Değişen koşullar altında merkezî ve yerel yönetimler arasında eşgüdümü ve koordinasyonu sağlamak için partiler üstü bir hizmet anlayışının yerleşmesi gerekliliği karşımıza çıkıyor. Yerel yönetimler açısından önerebileceğim diğer stratejiler arasında yerel yönetimlerin merkezî yönetimin yerel ölçekteki yansıması olan taşra teşkilatıyla plan ve projeler bazında sıklıkla bir araya gelmesi, bu kurumlarla formel ve enformel ilişkilerini geliştirmesi, yürütülen çalışmalarda kamu yararı ilkesi üzerinden ortak anlayış geliştirilmesi yer alıyor. Kemal Kılıçdaroğlu’nun Ocak 2022’de belediye başkanlarına hitaben yayımladığı ve yedi temel yönetim/yönetişim ilkesini içeren “Yerel Yönetimlerde Temel İlkelerimiz” belgesinde bu gibi stratejilerin izlerini az da olsa görebiliyoruz, ancak daha fazla görmeliyiz diye düşünüyorum.
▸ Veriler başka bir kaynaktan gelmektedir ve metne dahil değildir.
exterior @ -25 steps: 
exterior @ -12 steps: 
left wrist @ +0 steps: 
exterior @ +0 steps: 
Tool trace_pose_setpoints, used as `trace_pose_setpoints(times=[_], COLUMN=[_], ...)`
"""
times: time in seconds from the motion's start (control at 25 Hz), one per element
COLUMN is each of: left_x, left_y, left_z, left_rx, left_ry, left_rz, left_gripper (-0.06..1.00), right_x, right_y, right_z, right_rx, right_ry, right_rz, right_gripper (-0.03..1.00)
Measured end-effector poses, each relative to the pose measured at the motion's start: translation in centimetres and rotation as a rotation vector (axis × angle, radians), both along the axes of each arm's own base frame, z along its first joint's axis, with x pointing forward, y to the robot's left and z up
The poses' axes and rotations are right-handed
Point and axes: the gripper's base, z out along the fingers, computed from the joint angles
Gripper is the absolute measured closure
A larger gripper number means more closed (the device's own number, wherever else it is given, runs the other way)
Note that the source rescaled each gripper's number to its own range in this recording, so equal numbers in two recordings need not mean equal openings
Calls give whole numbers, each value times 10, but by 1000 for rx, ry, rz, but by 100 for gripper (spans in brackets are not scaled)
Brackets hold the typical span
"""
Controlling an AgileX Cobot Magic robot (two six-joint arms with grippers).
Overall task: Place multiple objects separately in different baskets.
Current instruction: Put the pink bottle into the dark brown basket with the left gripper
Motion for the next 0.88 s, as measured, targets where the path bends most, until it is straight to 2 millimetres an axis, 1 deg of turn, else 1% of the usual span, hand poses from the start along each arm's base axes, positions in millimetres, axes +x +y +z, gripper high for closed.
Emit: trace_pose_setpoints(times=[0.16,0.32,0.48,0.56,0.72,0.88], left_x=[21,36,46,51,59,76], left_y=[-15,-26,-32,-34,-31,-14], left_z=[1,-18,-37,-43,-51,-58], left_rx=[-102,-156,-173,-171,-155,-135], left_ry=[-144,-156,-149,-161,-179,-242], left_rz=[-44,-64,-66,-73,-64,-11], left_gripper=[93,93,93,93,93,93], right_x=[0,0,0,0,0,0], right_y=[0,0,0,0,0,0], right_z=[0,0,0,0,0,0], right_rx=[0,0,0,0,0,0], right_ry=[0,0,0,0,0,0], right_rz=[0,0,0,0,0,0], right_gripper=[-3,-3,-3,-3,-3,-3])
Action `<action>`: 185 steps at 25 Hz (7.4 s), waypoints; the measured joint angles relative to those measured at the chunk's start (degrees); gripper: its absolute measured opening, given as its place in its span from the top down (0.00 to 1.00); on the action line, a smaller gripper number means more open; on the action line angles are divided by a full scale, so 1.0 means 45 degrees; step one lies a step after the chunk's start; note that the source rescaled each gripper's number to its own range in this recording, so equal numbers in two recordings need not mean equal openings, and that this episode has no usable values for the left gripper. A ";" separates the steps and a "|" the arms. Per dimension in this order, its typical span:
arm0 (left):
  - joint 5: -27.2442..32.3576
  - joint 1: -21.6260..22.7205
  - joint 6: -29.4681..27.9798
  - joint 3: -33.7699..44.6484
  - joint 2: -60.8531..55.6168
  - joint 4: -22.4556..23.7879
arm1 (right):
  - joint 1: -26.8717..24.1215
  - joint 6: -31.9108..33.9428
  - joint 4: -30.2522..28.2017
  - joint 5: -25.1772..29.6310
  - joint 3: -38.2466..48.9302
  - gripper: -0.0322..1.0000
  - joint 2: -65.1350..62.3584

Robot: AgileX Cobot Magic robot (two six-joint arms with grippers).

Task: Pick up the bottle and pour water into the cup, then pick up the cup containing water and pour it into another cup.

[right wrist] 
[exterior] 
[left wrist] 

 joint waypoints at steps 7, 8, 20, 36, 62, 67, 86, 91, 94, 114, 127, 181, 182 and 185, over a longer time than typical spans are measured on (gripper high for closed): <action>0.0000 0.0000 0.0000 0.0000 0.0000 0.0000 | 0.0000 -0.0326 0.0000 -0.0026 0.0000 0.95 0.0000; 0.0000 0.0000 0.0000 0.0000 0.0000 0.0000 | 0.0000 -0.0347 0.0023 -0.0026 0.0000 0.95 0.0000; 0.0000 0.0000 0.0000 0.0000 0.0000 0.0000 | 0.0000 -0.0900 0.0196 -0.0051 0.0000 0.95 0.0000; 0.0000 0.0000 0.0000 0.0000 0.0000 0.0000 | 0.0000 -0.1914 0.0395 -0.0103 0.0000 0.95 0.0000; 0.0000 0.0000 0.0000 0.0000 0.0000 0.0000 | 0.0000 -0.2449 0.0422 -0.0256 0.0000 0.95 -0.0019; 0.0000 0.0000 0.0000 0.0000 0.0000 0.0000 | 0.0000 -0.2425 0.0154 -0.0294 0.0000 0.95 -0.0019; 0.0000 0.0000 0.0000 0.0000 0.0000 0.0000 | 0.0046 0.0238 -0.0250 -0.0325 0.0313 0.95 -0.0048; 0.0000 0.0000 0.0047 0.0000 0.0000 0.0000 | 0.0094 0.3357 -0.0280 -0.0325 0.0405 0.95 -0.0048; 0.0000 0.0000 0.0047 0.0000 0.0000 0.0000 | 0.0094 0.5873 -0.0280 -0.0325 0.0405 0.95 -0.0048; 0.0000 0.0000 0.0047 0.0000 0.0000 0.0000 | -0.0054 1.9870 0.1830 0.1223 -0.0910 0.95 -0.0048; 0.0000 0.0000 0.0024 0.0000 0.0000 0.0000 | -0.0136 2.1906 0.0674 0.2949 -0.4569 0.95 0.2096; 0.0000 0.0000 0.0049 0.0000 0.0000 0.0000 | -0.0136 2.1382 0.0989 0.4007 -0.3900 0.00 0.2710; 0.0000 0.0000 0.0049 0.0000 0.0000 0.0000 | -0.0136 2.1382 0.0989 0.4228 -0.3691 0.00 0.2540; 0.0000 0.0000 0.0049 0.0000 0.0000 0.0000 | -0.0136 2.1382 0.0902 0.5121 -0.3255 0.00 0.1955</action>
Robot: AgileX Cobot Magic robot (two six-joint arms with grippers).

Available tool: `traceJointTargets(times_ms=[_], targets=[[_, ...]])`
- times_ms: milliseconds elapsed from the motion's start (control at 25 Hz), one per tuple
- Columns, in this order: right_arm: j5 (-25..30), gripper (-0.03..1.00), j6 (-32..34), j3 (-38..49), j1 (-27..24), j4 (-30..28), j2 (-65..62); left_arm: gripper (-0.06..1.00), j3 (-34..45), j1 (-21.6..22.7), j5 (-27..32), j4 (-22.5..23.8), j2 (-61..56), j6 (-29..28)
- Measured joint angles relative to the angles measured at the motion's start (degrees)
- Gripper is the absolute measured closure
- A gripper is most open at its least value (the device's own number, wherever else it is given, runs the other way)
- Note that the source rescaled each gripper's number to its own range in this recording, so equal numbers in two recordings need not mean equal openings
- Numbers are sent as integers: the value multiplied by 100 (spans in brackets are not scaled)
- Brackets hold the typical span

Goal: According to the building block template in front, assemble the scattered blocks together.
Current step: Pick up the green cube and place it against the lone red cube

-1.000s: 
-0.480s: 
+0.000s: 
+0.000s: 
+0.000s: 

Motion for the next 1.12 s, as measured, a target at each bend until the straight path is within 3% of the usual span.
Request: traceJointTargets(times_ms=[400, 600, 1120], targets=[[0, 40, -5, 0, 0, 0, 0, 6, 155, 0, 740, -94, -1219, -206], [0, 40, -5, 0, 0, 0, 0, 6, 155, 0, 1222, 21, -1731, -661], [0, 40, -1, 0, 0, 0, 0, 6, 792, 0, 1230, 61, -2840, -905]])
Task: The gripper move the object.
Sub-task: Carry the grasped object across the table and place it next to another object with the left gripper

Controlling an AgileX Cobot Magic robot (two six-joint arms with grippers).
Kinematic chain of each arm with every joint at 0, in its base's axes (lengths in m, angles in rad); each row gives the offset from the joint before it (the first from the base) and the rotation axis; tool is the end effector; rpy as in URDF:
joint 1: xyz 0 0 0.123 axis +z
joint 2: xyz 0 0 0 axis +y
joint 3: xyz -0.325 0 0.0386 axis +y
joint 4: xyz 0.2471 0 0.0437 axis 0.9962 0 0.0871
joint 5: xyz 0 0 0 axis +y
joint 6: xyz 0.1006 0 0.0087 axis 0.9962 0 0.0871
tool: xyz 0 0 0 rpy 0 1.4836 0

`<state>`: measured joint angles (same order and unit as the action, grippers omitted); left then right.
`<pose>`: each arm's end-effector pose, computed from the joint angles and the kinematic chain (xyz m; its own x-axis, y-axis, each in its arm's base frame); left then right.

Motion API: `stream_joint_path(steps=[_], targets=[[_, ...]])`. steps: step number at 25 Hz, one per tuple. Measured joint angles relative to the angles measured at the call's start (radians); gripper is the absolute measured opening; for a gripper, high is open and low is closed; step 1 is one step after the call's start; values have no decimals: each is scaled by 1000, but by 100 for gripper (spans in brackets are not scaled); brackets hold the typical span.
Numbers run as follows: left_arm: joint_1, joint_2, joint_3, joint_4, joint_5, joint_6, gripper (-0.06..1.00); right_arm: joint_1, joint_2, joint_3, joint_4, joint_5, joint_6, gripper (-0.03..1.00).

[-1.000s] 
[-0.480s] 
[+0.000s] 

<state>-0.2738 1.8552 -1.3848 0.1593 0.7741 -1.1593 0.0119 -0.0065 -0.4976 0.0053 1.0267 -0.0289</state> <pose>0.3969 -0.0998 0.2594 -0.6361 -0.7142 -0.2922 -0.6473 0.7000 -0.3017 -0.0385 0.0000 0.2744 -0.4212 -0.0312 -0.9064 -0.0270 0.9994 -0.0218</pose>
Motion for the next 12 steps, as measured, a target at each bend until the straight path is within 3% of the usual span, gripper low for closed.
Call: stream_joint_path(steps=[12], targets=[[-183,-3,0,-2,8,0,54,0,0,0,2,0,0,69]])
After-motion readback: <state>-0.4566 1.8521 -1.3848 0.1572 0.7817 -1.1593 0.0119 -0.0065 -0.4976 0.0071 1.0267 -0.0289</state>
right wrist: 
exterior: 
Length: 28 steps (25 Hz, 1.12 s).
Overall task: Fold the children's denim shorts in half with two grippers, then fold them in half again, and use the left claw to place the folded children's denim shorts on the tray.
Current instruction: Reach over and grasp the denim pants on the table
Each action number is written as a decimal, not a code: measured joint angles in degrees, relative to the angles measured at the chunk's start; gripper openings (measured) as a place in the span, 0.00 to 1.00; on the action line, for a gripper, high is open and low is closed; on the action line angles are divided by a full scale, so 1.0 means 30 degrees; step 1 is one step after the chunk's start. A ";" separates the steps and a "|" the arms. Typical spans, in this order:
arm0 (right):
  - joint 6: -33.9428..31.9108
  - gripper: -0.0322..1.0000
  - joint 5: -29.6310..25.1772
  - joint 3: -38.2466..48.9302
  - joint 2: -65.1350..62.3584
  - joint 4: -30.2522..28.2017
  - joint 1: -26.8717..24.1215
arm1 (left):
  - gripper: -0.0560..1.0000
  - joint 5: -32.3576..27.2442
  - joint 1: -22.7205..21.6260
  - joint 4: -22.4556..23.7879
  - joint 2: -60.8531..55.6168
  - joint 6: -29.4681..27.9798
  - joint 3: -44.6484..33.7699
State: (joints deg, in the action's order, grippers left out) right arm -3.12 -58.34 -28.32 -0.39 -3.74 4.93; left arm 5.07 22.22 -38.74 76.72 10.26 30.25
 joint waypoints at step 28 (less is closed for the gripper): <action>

Dr. İMGE AKÇAKAYA WAITE KİMİDİR?
Lisans ve yüksek lisans derecesini İTÜ Mimarlık Fakültesi, Şehir ve Bölge Planlaması Bölümü’nden aldı. Doktora çalışmasını Kaliforniya Üniversitesi’nde, Los Angeles’ta (UCLA) Şehir Planlama Bölümü’nde “Planlama, Güç, Siyaset: İstanbul’da Kentsel Dönüşüm” başlıklı teziyle tamamladı. İTÜ ve UCLA bünyesinde AB, UN-Habitat ve TÜBİTAK gibi kuruluşlar tarafından desteklenen ulusal/uluslararası araştırma ve uygulama projelerinde (kurumsal ve toplumsal kapasite geliştirme, kentsel ve kırsal yönetişim, kapsayıcı planlama) görev aldı. Devam eden proje çalışmalarının yanı sıra güncel araştırma konuları arasında karar alma ve yönetişim yapıları, kapsayıcılık, işbirlikli ve katılımcı planlama bulunmaktadır. Hâlen İTÜ Mimarlık Fakültesi, Şehir ve Bölge Planlaması Bölümü’nde öğretim üyesi olarak görev yapmaktadır.